- _ASSIGNED TASK_
Check every line of the material for the word "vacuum". Copy those that have it.

*** Opening of PROVIDED DATA ***

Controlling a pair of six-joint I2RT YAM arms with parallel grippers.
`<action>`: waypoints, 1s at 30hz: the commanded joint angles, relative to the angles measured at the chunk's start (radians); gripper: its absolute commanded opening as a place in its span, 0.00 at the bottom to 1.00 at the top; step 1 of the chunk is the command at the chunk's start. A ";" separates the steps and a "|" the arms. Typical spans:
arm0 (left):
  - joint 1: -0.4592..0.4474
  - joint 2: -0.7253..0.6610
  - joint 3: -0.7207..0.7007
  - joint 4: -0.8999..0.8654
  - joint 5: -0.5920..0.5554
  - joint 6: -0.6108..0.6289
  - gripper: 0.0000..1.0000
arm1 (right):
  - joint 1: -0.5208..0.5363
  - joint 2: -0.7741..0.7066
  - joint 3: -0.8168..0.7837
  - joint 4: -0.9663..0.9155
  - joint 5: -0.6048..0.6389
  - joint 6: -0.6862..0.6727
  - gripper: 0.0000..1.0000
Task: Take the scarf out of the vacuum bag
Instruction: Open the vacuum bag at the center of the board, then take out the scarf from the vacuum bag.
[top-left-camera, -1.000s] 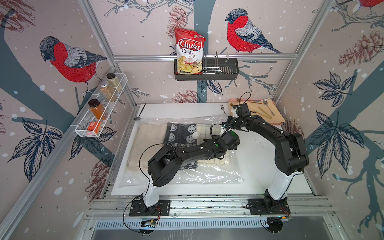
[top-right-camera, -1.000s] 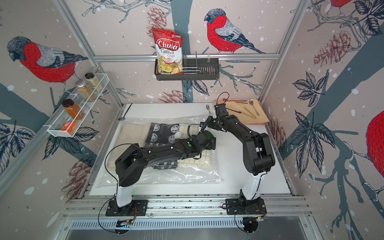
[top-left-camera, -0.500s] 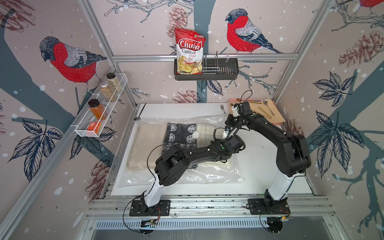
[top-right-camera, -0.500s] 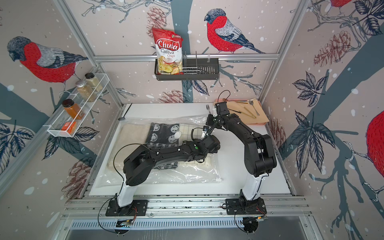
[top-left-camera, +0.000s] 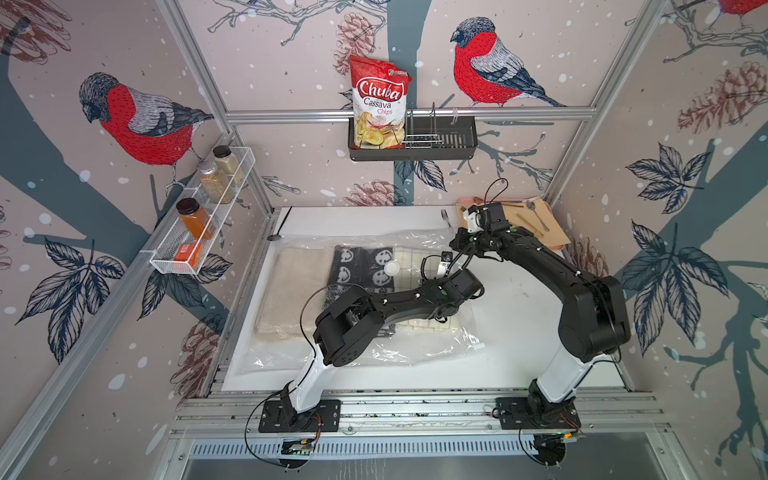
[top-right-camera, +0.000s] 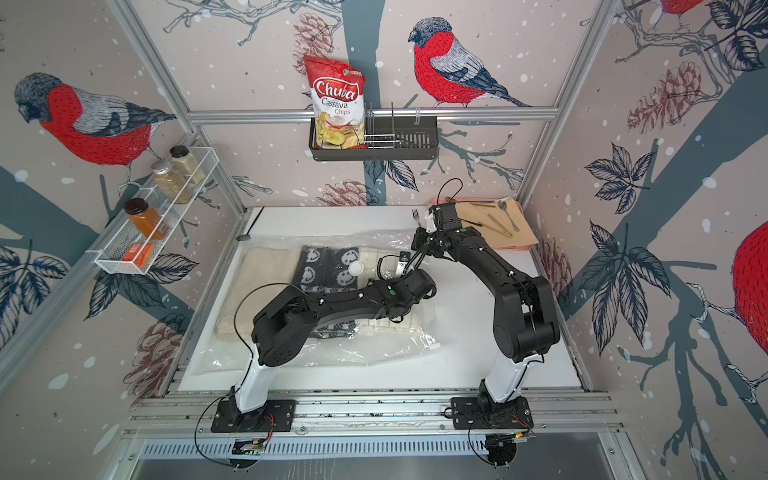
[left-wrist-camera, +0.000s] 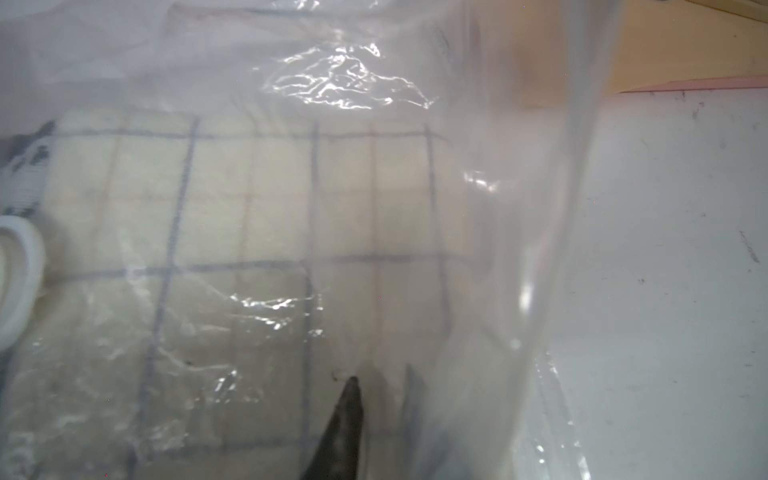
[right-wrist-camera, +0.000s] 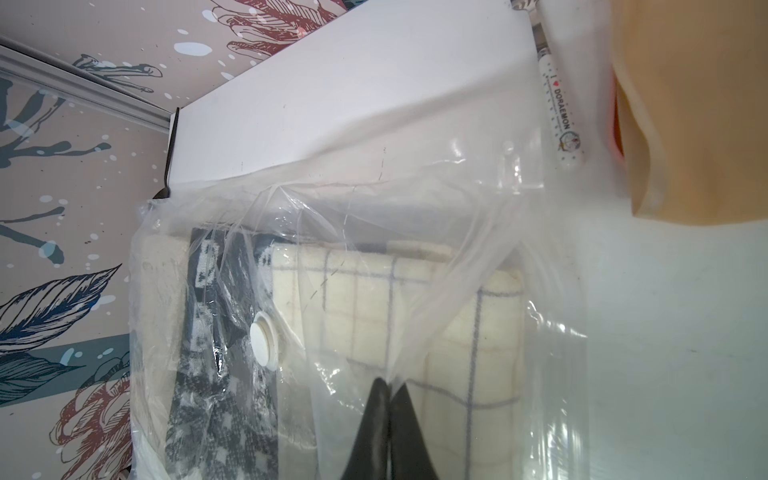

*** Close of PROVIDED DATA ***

- _REPLY_
Task: Take the scarf out of the vacuum bag
Instruction: Open the vacuum bag at the center of the board, then take out the scarf from the vacuum bag.

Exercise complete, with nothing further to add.